*** PROVIDED DATA Section Begins ***
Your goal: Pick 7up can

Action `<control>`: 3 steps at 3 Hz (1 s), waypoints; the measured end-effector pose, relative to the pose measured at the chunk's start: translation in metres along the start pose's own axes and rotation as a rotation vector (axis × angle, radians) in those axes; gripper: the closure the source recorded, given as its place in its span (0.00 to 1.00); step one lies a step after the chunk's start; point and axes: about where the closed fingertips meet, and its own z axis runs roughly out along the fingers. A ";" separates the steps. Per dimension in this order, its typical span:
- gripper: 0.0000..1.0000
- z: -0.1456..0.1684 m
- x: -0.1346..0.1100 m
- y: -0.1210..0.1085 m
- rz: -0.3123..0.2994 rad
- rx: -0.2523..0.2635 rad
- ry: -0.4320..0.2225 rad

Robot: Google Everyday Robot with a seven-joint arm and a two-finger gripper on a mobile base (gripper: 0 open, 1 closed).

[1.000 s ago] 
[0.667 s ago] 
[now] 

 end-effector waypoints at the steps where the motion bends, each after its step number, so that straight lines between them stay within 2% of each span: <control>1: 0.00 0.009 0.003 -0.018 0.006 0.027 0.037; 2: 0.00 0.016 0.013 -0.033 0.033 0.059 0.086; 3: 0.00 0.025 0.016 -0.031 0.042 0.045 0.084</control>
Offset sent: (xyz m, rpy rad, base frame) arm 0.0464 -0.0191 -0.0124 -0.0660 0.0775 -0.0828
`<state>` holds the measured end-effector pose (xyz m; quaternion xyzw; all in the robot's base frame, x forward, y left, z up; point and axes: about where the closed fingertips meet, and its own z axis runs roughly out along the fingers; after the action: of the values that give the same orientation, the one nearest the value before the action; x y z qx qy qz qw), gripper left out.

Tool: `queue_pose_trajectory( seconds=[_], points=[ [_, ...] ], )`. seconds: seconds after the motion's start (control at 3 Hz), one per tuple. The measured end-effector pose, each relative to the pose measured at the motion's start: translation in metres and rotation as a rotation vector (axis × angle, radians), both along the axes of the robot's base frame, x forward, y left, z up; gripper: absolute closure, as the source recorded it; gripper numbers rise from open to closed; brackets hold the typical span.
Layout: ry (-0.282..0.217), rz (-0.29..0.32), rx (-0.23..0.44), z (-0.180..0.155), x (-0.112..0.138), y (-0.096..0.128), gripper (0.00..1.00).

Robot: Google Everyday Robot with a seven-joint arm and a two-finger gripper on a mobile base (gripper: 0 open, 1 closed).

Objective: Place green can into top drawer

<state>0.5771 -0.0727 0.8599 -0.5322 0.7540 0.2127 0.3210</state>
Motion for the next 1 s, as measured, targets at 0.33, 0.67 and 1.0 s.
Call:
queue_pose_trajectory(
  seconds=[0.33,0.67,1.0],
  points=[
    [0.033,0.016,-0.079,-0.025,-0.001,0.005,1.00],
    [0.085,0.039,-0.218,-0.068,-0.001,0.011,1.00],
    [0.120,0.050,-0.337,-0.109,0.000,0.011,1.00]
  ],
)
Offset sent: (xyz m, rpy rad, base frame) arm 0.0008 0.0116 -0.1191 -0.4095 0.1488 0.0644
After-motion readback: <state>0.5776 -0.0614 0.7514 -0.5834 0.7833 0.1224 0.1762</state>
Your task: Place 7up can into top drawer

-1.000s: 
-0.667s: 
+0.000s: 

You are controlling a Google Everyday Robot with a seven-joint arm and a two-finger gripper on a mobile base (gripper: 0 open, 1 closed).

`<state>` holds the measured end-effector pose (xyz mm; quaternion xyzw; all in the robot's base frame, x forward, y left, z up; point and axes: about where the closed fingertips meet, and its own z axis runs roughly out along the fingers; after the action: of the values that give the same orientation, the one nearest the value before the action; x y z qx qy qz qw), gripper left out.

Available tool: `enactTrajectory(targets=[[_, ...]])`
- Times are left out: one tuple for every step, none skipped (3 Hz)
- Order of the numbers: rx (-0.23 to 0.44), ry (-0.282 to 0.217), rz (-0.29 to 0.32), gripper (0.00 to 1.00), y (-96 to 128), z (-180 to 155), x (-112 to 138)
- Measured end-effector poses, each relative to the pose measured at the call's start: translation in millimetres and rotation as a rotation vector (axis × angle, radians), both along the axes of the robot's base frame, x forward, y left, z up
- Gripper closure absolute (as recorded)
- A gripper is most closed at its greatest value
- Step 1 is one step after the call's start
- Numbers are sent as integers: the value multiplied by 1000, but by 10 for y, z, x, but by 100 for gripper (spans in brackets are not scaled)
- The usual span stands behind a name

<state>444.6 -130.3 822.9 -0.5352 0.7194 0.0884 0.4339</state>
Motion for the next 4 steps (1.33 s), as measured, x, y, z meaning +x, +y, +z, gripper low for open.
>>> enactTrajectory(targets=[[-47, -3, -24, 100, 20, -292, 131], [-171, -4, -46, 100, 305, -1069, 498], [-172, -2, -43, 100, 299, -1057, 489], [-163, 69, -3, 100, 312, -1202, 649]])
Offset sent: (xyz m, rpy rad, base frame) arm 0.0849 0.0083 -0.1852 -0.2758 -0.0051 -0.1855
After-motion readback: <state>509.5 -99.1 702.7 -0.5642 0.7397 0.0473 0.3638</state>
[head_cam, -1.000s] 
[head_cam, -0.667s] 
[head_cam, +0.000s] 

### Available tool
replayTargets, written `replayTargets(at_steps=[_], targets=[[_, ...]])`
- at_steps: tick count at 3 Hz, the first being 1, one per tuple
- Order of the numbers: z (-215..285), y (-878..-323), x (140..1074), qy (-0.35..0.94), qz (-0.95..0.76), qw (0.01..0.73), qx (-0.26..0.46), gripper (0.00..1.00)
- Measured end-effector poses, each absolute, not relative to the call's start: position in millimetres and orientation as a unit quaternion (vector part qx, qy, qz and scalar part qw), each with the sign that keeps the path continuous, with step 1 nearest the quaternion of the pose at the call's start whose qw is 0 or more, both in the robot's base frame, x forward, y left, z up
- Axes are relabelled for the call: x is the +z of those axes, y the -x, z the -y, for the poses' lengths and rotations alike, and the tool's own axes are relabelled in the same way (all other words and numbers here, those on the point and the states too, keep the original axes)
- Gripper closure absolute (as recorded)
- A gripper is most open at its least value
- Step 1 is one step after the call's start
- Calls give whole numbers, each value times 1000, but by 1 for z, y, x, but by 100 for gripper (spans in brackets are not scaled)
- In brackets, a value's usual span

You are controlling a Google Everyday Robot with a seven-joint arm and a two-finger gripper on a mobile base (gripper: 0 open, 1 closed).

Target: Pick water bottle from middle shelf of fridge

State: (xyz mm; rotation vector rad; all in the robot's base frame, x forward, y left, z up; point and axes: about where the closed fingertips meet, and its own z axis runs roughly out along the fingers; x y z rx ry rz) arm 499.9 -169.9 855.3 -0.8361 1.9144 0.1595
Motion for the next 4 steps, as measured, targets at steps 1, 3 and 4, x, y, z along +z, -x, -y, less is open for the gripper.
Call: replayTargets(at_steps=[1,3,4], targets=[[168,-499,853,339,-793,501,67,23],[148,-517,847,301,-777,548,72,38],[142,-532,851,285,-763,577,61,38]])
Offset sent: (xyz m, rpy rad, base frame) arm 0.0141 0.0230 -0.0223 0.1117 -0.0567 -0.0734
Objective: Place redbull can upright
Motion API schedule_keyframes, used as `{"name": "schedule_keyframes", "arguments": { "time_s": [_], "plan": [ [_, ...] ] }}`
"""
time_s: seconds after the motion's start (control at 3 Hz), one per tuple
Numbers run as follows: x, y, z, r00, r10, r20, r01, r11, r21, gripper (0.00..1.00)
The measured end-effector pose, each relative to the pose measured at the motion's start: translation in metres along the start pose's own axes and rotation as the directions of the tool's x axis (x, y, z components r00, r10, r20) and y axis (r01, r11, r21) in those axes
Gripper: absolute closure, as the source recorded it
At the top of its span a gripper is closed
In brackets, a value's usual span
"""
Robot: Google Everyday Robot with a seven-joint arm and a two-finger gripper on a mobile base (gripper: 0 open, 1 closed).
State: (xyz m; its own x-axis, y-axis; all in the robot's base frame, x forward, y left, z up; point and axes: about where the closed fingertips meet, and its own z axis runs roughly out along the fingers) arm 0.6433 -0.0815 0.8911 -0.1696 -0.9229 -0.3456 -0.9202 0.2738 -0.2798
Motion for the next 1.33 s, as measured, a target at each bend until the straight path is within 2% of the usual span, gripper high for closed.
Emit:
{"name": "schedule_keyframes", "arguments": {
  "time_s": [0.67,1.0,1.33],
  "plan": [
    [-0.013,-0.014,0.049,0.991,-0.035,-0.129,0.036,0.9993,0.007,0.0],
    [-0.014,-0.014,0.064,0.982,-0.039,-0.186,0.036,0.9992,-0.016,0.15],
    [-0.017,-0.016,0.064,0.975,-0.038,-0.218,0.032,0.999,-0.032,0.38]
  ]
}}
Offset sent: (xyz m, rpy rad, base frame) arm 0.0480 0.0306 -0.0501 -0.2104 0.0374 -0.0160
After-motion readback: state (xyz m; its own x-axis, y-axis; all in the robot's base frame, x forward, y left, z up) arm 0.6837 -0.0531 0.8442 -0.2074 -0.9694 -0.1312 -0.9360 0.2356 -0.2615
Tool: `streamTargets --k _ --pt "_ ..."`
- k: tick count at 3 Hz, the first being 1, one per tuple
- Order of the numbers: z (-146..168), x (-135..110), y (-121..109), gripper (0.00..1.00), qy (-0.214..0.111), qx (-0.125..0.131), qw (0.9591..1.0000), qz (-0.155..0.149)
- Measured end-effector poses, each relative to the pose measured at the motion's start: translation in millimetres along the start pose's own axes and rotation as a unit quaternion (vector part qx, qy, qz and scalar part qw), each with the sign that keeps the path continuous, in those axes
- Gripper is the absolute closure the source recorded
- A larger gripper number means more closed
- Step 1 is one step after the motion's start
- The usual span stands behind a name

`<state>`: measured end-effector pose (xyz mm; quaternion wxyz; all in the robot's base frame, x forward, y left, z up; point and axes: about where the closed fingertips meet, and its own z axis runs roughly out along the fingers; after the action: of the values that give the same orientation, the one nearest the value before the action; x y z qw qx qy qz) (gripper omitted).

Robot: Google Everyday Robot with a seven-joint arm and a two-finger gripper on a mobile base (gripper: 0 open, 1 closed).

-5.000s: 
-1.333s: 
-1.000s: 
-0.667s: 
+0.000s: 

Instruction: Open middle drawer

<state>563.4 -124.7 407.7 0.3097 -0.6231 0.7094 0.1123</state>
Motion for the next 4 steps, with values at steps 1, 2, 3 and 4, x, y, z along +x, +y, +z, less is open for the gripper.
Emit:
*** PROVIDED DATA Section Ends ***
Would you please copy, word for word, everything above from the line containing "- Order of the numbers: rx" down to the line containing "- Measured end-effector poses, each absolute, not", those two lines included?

→ **FINISHED EXERCISE**
- Order of the numbers: rx (-0.23 to 0.44), ry (-0.282 to 0.217), rz (-0.29 to 0.32), gripper (0.00 to 1.00), y (-96 to 128), z (-180 to 155), x (-112 to 138)
- Measured end-effector poses, each relative to the pose measured at the call's start: translation in millimetres and rotation as a rotation vector (axis × angle, radians), both along the axes of the robot's base frame, x forward, y left, z up
- Gripper closure absolute (as recorded)
- A gripper is most closed at its greatest value
- Step 1 is one step after the call's start
- Numbers are sent as integers: the value multiplied by 1000, but by 10 for y, z, x, but by 100 for gripper (spans in brackets are not scaled)
- The usual span stands behind a name

<state>444.6 -130.3 822.9 -0.5352 0.7194 0.0884 0.4339</state>
Motion for the next 4 steps (1.33 s), as measured, x, y, z meaning +x, +y, +z, gripper low for open.
>>> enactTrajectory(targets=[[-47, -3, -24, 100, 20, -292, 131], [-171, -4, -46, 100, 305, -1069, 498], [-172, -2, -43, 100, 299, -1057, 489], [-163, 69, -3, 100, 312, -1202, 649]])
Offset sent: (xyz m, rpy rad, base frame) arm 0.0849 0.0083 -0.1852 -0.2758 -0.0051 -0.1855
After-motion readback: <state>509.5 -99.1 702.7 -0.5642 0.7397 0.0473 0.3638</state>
[head_cam, -1.000s] 
[head_cam, -0.667s] 
[head_cam, +0.000s] 

### Available tool
replayTargets, written `replayTargets(at_steps=[_], targets=[[_, ...]])`
- at_steps: tick count at 3 Hz, the first being 1, one per tuple
- Order of the numbers: z (-215..285), y (-878..-323), x (140..1074), qy (-0.35..0.94), qz (-0.95..0.76), qw (0.01..0.73), qx (-0.26..0.46), gripper (0.00..1.00)
- Measured end-effector poses, each absolute, not relative to the call's start: position in millimetres and orientation as a unit quaternion (vector part qx, qy, qz and scalar part qw), each with the sign that keeps the path continuous, with step 1 nearest the quaternion of the pose at the call's start whose qw is 0 or more, both in the robot's base frame, x forward, y left, z up

The response is now complete.